Despite his bright-eyed zeal and his students’ honest interest, Yen-ch’eng was not able to make the ideas accessible to Tetsukichi. But he seemed eager to offer additional help. Beatriss told him about the problems she’d been having with Madam Guto and her fears that the woman would use her magic to break into the house and harm her children. He explained that if a malignant being were present he might be of help driving it away, but that he could offer no permanent warding charm or talisman. Beatriss gave Yen-ch’eng a chance to meet her children, and the guest seemed very much taken with the shape-changing toddlers (redundant modifier? Ed.) He expressed his own conviction that the children be protected at all costs and offered to sleep outside their door. Beatriss declined that offer, but negotiated with Sansar Anca (“Uncle”) to allow him to stay in the house for a few days.
Beatriss and Tetsukichi also made contact with Cair and Myrrha, the “very foreign” visitors who listened to the story about Madam Guto and gave an explanation similar to Yen-ch’eng’s: they could help her fight magic with magic, but couldn’t do anything that that would give Beatriss or her children permanent, general protection.
When Golfo went missing for a couple days, Beatriss and Tetsukichi decided it was time to act. Leaving Nardon at the house to guard the children, they coiuld still assemble a strong and varied party of warriors and spell-casters including Yen-ch’eng and Cair & Myrrha.
The group went to the House of Jourdain at dusk, and Beatriss announced that they were there for their friend Golfo. After being made to wait outside the gate for several minutes, they were welcomed into the courtyard. Madam Guto extended a special welcome to Beatriss and the sudden change in Beatriss’s demeanor—from stern and wary to relaxed and friendly—confused her friends.
Tetsukichi seemed to guess that something was wrong and he tried to hold her back.
Madam Golfo was accompanied by only a few guards—Young Gamo (son of the recently-arrested Hidenobu Gamo and brother to “Little Gamo”) with three Gamo family retainers plus Golfo. Golfo’s friendliness with Madam Guto increased the party’s suspicion that their friends were under the influence of some kind of spell—Myrrha, Cair, and and Yen-Ch’eng employed their charm-breaking incantations to full effect. One of Madam Guto’s own guards saw this as an opportunity and drew his sword on his employer. The old woman reacted swiftly, deflecting his blade with her cane and then cracking him on the head.
The party charged and and Madam Guto ran for the house. Beatriss grabbed her as she reached the door and through her on the ground, whereupon the others set upon her with swords and magic missiles. Guto drew her own sword from within her cane and slashed at their ankles—despite her uncanny quickness, they killed her. As soon as she died, Young Gamo and his retainers, surprised by a sudden insight, attacked her dead body. Likewise, three women in silken finery emerged from the house to curse and kick her corpse.
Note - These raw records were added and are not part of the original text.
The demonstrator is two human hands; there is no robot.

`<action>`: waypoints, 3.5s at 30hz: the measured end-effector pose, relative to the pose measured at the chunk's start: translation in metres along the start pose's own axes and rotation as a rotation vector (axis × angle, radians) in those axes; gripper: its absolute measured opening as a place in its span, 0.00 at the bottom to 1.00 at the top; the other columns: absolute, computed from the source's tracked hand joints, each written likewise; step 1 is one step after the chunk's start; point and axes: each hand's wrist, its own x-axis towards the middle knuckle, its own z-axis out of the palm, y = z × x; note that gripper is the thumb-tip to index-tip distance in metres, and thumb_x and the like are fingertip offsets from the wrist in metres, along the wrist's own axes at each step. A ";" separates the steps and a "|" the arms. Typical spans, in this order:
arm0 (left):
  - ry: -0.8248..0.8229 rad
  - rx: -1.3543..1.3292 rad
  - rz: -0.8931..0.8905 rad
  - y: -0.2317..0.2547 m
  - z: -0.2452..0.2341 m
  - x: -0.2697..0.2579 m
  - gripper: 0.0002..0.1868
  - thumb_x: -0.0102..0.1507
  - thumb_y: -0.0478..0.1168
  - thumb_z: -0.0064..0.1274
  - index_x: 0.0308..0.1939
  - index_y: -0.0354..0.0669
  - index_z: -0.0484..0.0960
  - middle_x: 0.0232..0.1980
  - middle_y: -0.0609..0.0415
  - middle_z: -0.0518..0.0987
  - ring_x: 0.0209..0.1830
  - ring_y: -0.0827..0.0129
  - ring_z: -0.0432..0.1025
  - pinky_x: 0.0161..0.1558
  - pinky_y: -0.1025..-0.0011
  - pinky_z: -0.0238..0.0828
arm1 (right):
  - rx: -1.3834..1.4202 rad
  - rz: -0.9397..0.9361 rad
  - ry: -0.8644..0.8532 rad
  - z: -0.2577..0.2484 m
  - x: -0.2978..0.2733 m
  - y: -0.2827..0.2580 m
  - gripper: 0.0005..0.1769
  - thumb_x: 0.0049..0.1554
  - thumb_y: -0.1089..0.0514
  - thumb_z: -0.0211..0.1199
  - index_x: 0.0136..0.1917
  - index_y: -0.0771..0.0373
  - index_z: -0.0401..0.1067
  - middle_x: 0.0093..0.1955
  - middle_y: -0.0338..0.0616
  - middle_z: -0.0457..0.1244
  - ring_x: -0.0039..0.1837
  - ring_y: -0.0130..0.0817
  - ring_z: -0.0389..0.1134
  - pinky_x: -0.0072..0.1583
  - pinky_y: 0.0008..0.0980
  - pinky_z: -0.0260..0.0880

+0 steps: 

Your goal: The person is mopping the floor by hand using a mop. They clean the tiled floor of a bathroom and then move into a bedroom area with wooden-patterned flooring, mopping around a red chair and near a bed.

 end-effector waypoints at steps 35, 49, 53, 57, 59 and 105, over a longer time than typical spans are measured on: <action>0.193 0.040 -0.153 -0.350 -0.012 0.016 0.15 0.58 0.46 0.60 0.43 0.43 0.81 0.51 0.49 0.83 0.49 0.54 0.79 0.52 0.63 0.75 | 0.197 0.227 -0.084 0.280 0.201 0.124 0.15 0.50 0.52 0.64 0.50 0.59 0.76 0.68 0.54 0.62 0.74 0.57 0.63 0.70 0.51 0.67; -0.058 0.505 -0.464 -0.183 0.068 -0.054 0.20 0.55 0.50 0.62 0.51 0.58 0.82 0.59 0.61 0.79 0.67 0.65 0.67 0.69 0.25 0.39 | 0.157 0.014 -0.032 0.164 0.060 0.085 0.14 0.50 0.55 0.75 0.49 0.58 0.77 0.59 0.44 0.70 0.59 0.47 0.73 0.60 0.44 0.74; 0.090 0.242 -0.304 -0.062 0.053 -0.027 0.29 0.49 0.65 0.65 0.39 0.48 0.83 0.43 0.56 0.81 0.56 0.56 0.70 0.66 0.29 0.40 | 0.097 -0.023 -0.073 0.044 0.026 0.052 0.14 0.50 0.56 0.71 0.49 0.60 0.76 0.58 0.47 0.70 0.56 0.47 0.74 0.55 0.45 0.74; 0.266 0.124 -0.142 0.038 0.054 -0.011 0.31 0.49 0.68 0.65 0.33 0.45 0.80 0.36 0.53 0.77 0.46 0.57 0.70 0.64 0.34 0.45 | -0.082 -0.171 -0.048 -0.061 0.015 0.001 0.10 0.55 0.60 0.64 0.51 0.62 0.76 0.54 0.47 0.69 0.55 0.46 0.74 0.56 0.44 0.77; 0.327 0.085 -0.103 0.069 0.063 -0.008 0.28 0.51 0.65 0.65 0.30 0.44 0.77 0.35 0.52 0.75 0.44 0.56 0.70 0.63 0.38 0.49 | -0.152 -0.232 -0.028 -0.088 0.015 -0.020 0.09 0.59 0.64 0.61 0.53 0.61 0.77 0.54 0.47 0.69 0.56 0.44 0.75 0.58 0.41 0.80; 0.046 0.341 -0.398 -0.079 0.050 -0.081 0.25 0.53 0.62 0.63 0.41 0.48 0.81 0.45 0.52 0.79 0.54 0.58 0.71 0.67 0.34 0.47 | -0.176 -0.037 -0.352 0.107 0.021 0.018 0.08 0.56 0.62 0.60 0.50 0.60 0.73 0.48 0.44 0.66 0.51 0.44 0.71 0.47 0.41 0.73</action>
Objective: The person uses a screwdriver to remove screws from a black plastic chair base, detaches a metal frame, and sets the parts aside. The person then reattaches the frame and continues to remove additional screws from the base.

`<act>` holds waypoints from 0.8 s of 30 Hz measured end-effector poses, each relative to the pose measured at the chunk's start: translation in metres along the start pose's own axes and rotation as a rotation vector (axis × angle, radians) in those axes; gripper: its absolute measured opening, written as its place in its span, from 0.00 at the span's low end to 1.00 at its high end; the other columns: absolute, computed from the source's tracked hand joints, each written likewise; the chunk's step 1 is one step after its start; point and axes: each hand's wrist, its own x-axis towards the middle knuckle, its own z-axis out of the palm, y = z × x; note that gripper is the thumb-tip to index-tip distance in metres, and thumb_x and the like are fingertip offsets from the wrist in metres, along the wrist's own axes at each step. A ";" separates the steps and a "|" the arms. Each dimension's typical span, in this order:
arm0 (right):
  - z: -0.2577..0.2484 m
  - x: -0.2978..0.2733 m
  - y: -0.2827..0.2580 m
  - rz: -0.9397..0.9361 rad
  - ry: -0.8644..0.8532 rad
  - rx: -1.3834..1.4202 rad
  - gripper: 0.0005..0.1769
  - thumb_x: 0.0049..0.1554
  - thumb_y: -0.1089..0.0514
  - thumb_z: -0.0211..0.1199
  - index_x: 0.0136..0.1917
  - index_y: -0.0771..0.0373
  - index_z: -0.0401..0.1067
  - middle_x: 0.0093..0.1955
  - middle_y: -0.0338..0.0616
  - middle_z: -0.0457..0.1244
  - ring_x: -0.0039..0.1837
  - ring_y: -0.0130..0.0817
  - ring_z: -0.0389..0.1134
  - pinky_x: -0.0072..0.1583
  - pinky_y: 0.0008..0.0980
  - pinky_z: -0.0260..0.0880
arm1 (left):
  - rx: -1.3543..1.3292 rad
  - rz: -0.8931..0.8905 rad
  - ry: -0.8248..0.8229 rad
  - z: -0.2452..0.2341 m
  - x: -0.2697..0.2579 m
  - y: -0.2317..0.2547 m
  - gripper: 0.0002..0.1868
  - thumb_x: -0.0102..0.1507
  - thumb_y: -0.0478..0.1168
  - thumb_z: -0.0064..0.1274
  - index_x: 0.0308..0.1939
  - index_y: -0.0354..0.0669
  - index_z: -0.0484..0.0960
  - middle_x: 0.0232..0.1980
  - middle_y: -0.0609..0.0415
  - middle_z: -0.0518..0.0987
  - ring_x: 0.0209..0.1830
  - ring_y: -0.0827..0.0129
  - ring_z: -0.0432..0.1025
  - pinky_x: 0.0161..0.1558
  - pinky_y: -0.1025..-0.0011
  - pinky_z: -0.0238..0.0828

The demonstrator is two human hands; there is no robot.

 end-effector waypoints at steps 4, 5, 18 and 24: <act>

And then they began stripping her valuables: a few strings of coins, small jewelry, a strange iron dagger around her neck, the cane-sword . . . Beatriss took her keys and ordered Young Gamo to show where she kept her treasure. He gladly led the party upstairs to her office—the room with the demon in a bamboo cage.
The treasure of course was in a chest inside the cage. Cair negotiated for an extra share and then agreed to be the open to open the cage and grab the chest. The demon threatened and cajoled the party to erase the chalk circle which, the party decided, was its true prison. They declined, and after reading a warding scroll as an additional precaution, Cair, opened the cage and dragged the chest, first out of the room, and then with Golfo’s help, down the stairs and out of the house. They opened the chest and distributed the contents—strings of coins, and silver bars— roughly 700 taels in total value.